Cut out of both the $1.9 trillion coronavirus relief package that passed in March and the $2.2 trillion climate, tax and spending plan that Democrats are trying to push through the Senate, Republicans have refused to help Democrats accommodate debt incurred by both parties. They have taken that position even though leaders of both parties signed off on the spending that helped the debt balloon.
Democrats, in turn, have balked at a Republican demand to use a fast-track process known as budget reconciliation to raise the debt limit without Republican votes. Democrats used the process to pass the coronavirus relief package and they are using it again for the climate, tax and spending plan, but they have argued that Republicans should help keep the government from defaulting.
Understand the U.S. Debt Ceiling
What is the debt ceiling? The debt ceiling, also called the debt limit, is a cap on the total amount of money that the federal government is authorized to borrow via U.S. Treasury bills and savings bonds to fulfill its financial obligations. Because the U.S. runs budget deficits, it must borrow huge sums of money to pay its bills.
Aides in both parties, while cautioning that a solution has not been agreed to, noted that party leaders had so far refrained from publicly trading blame over the issue.
As a way of navigating around the impasse, some officials have discussed the possibility of handing the authority of raising the debt limit to the administration, while granting Congress the ability to disapprove the decision with just a simple majority.
Some lawmakers, however, may be unwilling to hand that power to the White House or lose a cudgel often used by the minority party to exert pressure, particularly while 60 votes are needed to end a filibuster in the Senate.
Other officials have floated attaching legislation raising the debt limit to the sprawling annual defense policy bill, which is the last major must-pass piece of legislation that lawmakers plan to approve in December.
But it is unclear whether such a plan would be successful: Attaching a debt ceiling increase could jeopardize the Republican votes needed to counter the bloc of liberal Democrats who typically oppose the defense bill in protest of military spending. Representative Kevin McCarthy, Republican of California and the minority leader, warned on Friday that such a maneuver could tank passage of the entire package.

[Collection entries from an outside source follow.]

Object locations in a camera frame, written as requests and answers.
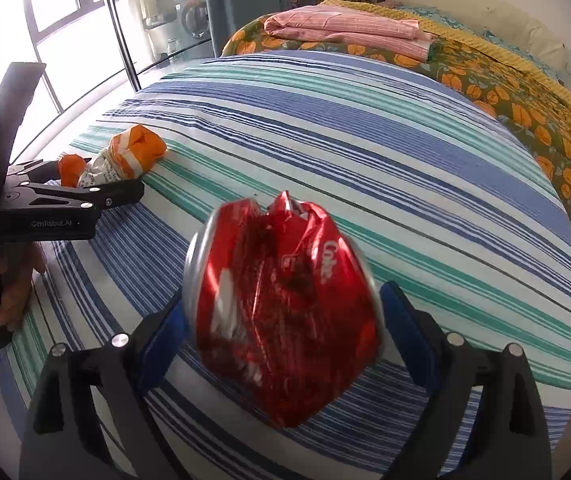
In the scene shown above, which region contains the crushed red can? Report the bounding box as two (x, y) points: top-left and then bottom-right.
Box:
(182, 190), (386, 429)

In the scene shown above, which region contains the white orange wrapper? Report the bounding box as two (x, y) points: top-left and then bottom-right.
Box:
(76, 124), (168, 191)

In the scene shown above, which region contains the person's left hand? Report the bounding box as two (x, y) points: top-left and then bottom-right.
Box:
(0, 242), (47, 331)

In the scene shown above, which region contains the grey washing machine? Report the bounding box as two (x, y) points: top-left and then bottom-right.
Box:
(173, 0), (212, 41)

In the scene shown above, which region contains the blue grey curtain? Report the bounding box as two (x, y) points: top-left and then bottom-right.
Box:
(204, 0), (289, 58)

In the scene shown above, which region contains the yellow blanket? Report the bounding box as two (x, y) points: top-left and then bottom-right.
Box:
(318, 0), (571, 141)

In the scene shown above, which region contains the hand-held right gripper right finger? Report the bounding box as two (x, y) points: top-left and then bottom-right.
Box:
(379, 280), (553, 480)

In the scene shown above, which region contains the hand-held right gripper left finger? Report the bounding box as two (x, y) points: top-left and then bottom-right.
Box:
(18, 305), (191, 480)

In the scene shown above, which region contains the black framed glass door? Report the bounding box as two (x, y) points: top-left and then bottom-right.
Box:
(100, 0), (216, 93)

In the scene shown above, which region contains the pink folded blanket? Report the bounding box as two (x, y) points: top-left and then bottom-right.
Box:
(264, 5), (436, 63)

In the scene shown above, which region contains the teal floral pillow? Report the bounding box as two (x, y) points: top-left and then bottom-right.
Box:
(395, 5), (471, 26)
(480, 27), (571, 86)

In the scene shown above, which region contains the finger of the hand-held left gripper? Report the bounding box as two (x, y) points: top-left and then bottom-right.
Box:
(0, 61), (47, 206)
(3, 159), (145, 213)

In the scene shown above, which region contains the metal basin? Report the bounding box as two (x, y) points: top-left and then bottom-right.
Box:
(143, 12), (179, 28)

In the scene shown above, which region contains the blue green striped tablecloth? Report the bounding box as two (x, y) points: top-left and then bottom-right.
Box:
(0, 50), (571, 480)

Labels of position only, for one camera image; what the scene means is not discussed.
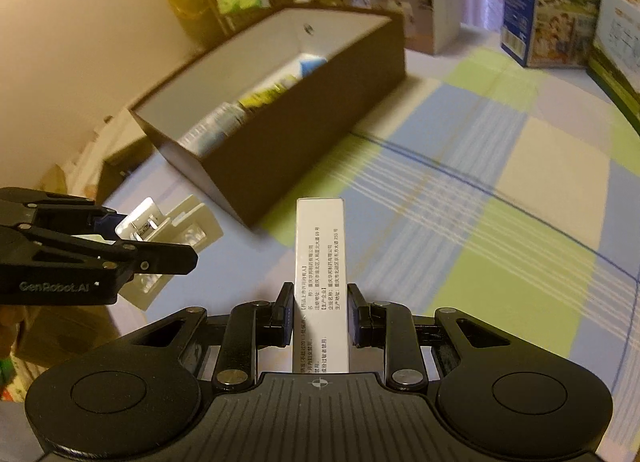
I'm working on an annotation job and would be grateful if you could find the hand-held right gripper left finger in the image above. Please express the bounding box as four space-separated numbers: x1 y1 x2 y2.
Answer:
112 281 295 390

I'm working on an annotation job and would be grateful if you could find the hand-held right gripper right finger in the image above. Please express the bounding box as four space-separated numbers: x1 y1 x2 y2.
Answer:
346 282 527 390

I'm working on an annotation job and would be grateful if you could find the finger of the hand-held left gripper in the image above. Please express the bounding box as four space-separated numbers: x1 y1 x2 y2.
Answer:
0 223 200 276
0 186 127 239

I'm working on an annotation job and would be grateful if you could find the white plastic blister pack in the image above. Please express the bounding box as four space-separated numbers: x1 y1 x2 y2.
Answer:
114 193 224 311

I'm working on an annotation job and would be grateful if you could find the long white medicine box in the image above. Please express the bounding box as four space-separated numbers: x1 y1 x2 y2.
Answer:
292 197 349 376

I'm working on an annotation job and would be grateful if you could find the brown storage box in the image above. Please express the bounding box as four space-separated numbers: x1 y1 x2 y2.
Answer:
129 6 407 230

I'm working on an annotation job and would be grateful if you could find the checked tablecloth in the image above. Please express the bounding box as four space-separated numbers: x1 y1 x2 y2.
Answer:
90 25 640 395

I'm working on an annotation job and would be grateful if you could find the green tissue packet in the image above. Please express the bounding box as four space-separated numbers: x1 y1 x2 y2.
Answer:
219 0 267 14

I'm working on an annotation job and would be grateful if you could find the white open carton box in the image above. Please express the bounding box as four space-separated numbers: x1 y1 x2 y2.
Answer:
362 0 461 56

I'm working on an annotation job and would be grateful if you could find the blue milk carton box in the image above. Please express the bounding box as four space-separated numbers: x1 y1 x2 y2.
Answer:
500 0 617 69

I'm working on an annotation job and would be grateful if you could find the green milk carton box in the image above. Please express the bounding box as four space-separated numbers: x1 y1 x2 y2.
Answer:
586 0 640 124

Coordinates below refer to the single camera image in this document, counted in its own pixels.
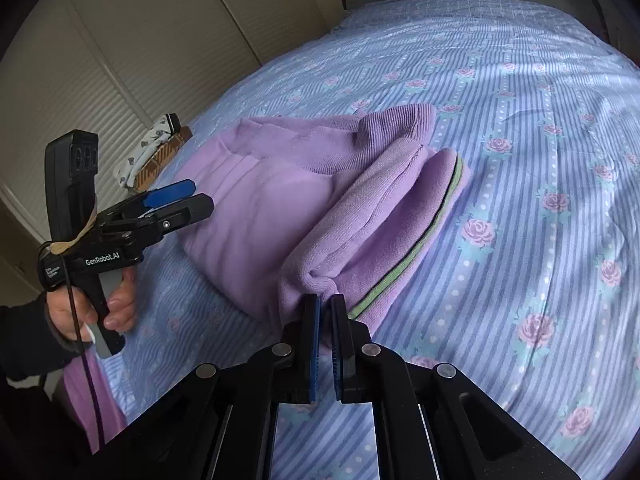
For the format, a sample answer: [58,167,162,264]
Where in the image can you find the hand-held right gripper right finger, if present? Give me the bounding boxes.
[327,294,583,480]

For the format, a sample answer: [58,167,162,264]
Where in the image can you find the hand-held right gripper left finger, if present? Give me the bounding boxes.
[92,294,322,480]

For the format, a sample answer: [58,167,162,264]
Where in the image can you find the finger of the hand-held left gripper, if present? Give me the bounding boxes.
[100,192,216,242]
[107,179,197,221]

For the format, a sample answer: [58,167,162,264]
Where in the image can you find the purple sweatshirt with green print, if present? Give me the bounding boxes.
[180,102,473,351]

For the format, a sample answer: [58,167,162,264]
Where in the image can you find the person's left forearm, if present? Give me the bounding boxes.
[0,292,96,401]

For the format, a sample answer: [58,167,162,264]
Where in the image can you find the person's left hand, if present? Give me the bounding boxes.
[44,266,139,343]

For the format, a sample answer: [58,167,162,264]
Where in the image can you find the brown plaid folded garment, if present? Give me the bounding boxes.
[131,126,193,192]

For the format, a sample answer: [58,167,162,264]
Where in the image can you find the white printed folded garment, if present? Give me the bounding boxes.
[112,115,181,188]

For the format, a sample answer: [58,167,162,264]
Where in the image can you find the white louvered wardrobe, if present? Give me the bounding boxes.
[0,0,351,306]

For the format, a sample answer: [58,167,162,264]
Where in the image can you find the blue striped floral bed sheet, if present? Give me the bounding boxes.
[100,0,640,480]

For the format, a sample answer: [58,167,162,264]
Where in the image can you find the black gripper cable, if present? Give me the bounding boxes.
[37,240,108,453]

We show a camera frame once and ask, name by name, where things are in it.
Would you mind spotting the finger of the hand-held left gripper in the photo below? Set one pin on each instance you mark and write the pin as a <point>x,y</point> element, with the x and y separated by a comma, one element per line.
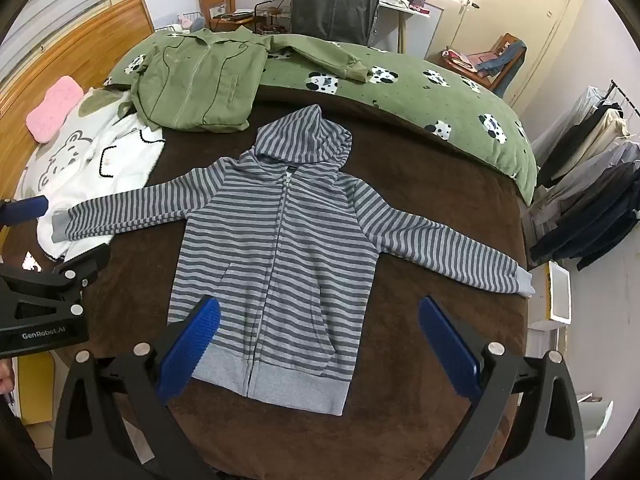
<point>75,265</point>
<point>30,206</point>

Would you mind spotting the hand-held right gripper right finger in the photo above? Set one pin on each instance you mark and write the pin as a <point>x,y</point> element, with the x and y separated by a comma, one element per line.
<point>447,345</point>

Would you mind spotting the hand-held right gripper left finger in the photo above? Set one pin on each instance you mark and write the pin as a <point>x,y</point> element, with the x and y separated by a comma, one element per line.
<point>192,345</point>

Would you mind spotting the grey striped hoodie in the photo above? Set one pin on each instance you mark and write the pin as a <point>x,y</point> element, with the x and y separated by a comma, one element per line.
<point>290,260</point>

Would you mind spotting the row of hanging clothes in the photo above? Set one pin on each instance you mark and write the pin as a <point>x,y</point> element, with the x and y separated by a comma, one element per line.
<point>585,195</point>

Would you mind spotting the wooden chair with clothes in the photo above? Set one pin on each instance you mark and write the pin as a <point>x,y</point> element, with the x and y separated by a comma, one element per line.
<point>492,60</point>

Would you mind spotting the metal clothes rack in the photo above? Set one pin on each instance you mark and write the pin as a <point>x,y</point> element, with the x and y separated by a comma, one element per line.
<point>622,92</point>

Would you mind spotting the person's left hand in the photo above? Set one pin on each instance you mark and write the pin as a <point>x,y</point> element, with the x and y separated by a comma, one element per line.
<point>4,377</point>

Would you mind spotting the yellow cardboard box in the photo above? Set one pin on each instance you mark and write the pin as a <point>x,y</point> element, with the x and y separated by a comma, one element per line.
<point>36,385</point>

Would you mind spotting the pink pillow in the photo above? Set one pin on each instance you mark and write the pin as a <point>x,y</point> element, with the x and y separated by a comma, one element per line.
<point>52,107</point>

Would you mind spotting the white foam box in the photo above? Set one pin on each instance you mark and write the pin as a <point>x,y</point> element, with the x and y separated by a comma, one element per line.
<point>560,290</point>

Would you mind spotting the wooden headboard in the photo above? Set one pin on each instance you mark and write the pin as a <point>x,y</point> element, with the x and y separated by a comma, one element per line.
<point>75,45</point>

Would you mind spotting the green zip jacket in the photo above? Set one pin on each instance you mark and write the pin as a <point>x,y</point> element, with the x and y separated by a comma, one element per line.
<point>200,85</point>

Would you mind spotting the green panda print duvet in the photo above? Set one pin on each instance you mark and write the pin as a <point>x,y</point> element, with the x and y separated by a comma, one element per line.
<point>425,105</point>

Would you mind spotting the blue jeans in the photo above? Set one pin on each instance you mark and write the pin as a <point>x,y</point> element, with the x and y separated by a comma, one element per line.
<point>510,62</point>

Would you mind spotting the cream door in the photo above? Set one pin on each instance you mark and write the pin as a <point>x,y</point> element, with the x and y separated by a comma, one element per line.
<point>515,15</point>

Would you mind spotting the white desk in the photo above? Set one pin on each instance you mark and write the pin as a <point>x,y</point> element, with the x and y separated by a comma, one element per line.
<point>407,10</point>

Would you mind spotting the dark grey fabric cover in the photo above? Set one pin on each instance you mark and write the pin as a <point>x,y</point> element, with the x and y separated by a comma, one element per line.
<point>332,7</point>

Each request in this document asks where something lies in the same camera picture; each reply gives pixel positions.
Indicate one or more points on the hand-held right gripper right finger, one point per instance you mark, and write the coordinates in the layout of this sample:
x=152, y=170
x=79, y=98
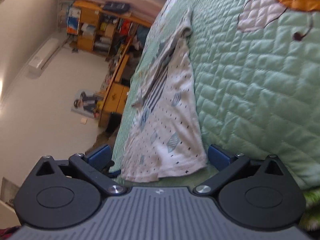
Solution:
x=220, y=158

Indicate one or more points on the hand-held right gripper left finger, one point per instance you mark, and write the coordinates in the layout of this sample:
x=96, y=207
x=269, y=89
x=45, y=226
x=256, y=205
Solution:
x=98, y=155

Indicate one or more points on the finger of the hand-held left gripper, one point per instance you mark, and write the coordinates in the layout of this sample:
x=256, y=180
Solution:
x=108, y=166

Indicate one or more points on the white dotted shirt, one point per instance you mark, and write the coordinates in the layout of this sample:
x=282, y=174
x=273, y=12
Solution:
x=175, y=117

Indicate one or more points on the black chair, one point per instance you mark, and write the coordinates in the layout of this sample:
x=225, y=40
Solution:
x=113, y=122

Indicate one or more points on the framed portrait photo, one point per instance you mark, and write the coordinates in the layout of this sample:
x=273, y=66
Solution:
x=86, y=103

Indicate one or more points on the wooden desk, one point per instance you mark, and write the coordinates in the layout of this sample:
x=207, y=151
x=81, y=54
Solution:
x=115, y=100

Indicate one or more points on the green quilted bee bedspread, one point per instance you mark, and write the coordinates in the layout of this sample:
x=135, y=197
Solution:
x=250, y=92

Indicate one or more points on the white air conditioner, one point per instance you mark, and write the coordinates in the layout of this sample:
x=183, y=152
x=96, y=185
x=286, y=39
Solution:
x=43, y=55

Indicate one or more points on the wooden bookshelf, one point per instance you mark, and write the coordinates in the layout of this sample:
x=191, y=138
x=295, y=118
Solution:
x=100, y=32

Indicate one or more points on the navy hanging bag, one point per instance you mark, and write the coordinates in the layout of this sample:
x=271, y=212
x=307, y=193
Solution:
x=116, y=7

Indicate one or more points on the wall switch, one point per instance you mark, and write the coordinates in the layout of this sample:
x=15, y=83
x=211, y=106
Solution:
x=84, y=121

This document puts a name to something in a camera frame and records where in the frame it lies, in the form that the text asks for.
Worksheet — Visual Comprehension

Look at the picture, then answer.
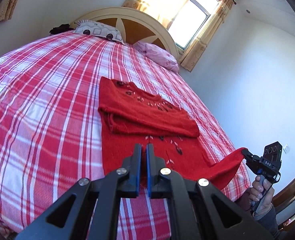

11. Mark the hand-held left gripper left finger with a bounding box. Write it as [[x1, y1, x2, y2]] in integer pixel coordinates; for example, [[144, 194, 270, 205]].
[[15, 144, 143, 240]]

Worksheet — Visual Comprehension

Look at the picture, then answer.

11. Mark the pink floral pillow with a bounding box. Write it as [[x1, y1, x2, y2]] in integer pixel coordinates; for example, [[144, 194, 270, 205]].
[[134, 41, 180, 73]]

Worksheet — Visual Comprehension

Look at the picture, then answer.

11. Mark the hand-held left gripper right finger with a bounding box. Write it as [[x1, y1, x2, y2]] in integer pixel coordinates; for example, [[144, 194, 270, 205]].
[[146, 144, 273, 240]]

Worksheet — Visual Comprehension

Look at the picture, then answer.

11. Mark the window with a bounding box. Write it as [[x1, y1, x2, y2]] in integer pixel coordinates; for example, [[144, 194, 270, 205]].
[[167, 0, 211, 50]]

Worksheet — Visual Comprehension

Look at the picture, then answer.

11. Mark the person's right forearm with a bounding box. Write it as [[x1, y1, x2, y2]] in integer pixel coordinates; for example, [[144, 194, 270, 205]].
[[252, 204, 280, 240]]

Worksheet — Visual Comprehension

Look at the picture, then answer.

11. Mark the red plaid bed sheet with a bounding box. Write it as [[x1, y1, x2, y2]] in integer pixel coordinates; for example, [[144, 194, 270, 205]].
[[0, 32, 253, 240]]

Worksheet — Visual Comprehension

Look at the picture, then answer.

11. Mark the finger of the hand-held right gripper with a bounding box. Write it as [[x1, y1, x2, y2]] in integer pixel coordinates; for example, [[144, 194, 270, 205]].
[[241, 149, 256, 165]]

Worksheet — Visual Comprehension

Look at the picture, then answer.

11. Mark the red embroidered sweater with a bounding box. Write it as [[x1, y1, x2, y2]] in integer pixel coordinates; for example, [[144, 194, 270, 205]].
[[97, 76, 249, 190]]

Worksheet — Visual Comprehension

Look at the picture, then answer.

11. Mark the dark cloth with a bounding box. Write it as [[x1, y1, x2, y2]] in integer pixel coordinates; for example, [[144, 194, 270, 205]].
[[49, 24, 71, 35]]

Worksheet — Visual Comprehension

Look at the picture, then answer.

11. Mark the white patterned pillow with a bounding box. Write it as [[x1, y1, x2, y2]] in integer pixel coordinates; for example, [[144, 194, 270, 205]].
[[74, 20, 125, 45]]

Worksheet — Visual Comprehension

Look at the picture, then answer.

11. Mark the brown wooden furniture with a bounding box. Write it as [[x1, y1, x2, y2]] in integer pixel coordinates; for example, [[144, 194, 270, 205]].
[[272, 164, 295, 230]]

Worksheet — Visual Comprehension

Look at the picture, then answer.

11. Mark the cream wooden headboard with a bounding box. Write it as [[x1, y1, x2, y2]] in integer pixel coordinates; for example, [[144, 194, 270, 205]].
[[70, 7, 180, 63]]

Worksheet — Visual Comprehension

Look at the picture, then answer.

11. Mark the person's right hand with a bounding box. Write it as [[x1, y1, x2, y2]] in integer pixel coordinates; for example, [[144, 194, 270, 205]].
[[250, 175, 275, 217]]

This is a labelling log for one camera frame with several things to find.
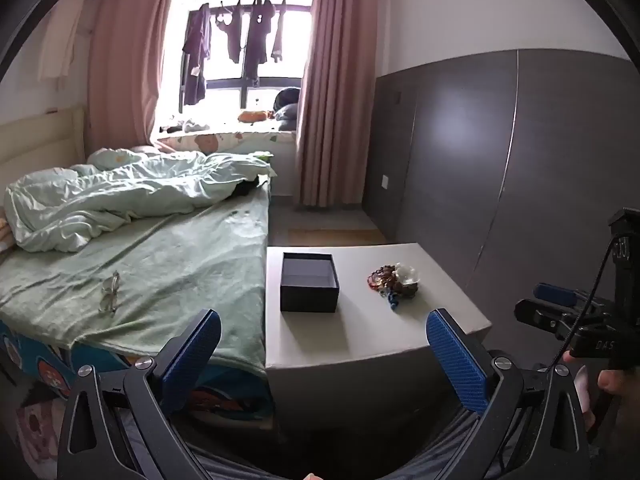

The Bipartisan Policy Center said that there was additional uncertainty surrounding the debt limit this year because of the pandemic and the various economic relief programs that are still ongoing.
Dec. 15 is a particularly important date because the Treasury Department is required to make a $118 billion payment to the Highway Trust Fund. If corporate tax receipts that are due that day come in weak, Treasury could face a cash crunch and the United States could be unable to meet all of its obligations, such as paying out Social Security and funding military paychecks.
The Congressional Budget Office said this week that it expected that Treasury might run out of cash by the end of December if Congress failed to act. The budget office suggested, however, that Treasury might be able to defer some Highway Trust Fund payments that were mandated in the recently passed infrastructure law, potentially staving off a default until sometime in January.
Along with its updated projection, the Bipartisan Policy Center unveiled a new proposal for dealing with the debt limit, although it is unlikely to help lawmakers this time around.
The proposal, which is being introduced by Representatives Jodey C. Arrington, Republican of Texas, and Scott Peters, Democrat of California, would establish a process giving the president authority to suspend the debt limit through the following fiscal year as long as Congress does not pass a resolution blocking the move within 30 days. The president would then have to offer a debt reduction proposal for Congress to consider separately.